Research

The Integrative Immunology Lab at UTA found malignant CD8+ T cells cause cardiovascular impairment in mice as they age - using mathematical models, can we find an optimal amount of T cells to preserve immune and cardiovascular function?

High ratios of CD8+ to CD4+ T cells indicate advanced cardiovascular aging and dysfunction in mice.  With anti-CD3 F(ab’)2 treatment, we can deplete T cell populations, but at the cost of immune resistance to pathogens. Using mathematical models and numerical simulations, can we find optimal amounts of drug, naïve, and mature CD8+ cells?

Pseudomonas aeruginosa is resistant to antibiotic treatment, leading scientists and physicians to propose using bacteriophages as treatment. However, since this method is so new, we propose mathematical models to learn more about phage therapy.

In our recent paper, we developed a system of ODEs to describe the dynamics of phage-bacteria interaction, performed qualitative analysis on our "SIMPL model", and performed data fitting to find a set of parameter estimates unique to our experimental observations of a specific phage and P. aeruginosa strain.

Esophageal cancer is the sixth leading cause of death in the US. Chemotherapy and radiotherapy are general therapies for cancer but come with many side effects. Instead, we explore the efficacy of immunotherapy and find patient-specific dosing.

We develop ODE models describing the dynamics of interaction between cancer cells and various types of immune cells. We thoroughly analyze these models and then employ techniques in model reduction to create computationally-friendly submodels and extend them to stochastic PDEs.

Primary liver cancers are the third-leading cause of cancer related deaths worldwide. Hepatocellular carcinoma (HCC) makes up nearly 90% of liver cancer cases and is projected to be the second deadliest cancer in American men by 2030. Treatment options for localized and recurrent liver cancer include partial hepatectomy (PH), radiation, and ablation. Although the liver's ability to self-regenerate is well-studied, pressure on hepatocytes to proliferate could lead to abnormal tissue growth and tumor development. Increasingly, there has been a push for cellular and genetic therapies.

Moya et al. found hyperactivation of the YAP gene in surrounding liver cells caused tumors to shrink up to an eighth of the tumor size with average YAP activation, leading them to suggest YAP activation as a treatment strategy for liver cancer. In our work, we investigate the competitive dynamics of cancerous and healthy hepatocytes in a regenerating liver and incorporate gene therapy where the YAP gene is activated.

Nonstandard finite difference (NSFD) methods are numerical methods to solve dynamical systems which have useful properties for solving mathematical models of biological systems, namely dynamic consistency and positivity. Much work has been done on developing, analyzing, and implementing NSFD methods to solve systems of ordinary differential equations (ODEs), but not much theory has been presented for applying NSFD methods to partial differential equations (PDEs). In this work, we are investigating extending the theory behind NSFD method in the context of parabolic PDEs, which have extensively been used to model biological phenomena.

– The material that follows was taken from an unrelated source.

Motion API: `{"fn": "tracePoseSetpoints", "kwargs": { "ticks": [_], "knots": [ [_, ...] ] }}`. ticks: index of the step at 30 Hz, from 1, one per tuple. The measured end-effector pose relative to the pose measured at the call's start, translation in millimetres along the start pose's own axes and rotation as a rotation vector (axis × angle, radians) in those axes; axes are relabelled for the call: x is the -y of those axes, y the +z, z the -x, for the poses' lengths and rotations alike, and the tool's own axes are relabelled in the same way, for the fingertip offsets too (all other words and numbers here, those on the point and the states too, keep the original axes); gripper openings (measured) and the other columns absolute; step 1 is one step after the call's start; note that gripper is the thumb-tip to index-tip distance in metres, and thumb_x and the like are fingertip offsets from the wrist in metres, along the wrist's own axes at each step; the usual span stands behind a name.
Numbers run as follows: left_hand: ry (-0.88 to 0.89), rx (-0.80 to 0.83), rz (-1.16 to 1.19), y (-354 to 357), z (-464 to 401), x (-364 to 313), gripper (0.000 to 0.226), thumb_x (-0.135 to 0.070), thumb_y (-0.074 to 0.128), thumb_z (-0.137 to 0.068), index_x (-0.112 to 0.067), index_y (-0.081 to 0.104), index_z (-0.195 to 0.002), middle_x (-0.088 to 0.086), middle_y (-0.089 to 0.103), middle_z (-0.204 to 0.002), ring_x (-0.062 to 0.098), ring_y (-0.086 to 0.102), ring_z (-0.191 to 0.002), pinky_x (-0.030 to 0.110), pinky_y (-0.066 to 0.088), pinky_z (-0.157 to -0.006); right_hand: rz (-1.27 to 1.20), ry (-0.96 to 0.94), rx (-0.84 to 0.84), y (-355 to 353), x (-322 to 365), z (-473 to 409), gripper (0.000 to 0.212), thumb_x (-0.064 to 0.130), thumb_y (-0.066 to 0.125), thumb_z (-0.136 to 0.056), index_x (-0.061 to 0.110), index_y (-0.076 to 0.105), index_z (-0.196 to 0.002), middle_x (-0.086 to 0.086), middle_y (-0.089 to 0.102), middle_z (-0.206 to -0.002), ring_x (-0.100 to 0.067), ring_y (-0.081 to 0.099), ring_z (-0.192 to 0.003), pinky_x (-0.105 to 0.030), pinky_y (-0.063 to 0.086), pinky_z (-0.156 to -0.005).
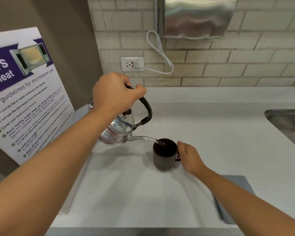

Chronic Thromboembolic Pulmonary Hypertension (CTEPH) is a fatal, underdiagnosed, yet curable disease which afflicts the pulmonary arteries. Currently, there is no systematic way to determine which lesions to treat. Therefore, we create a patient-specific model to help physicians choose the right lesions to treat for optimal prognosis.

In this project, we first created 3D volumetric surfaces of each patient's pulmonary arterial structure using 3D Slicer. Then, with the Vascular Modeling Toolkit (VMTK), we extract centerlines, connected in a labeled tree. Nodes along the centerlines provide data about radii at different points along the vessel and also have coordinates in 3D space. Vessel junctions occur when nodes intersect, and we represent a network of vessels through a connectivity matrix. We find a representative radius for each vessel by averaging radii of relevant nodes, using our novel change point algorithm. The algorithm determines vessel radii and uncertainty and corrects junctions between vessels for physiological accuracy. To standardize network size and extend our network past limits in CT scan resolution, we prune networks to the same number of vessels and then attach asymmetric binary trees at the end of each terminal vessel. We solve a 1D fluid dynamics model in this model, predicting blood pressure and flow for each vessel.

Our results predicting mean pulmonary arterial pressure and flow in five segmentations from a healthy control’s pulmonary arteries show that the size of the tree matters, and, using ANOVA analysis, we found that vessel radii and length differ significantly between segmentations; however, sampling from the radius estimates for each vessel provides reliable predictions of pressure and flow. Segmenting CTEPH patients reveals multiple lesion types per patient, including ring lesions, total occlusions, and tortuous vessels. Future work includes generating CTEPH networks and conducting fluid dynamics simulations in CTEPH geometries. These in-silico treatments and simulations mitigate the need for invasive and expensive scanning and provide insight into optimal treatment plans for physicians.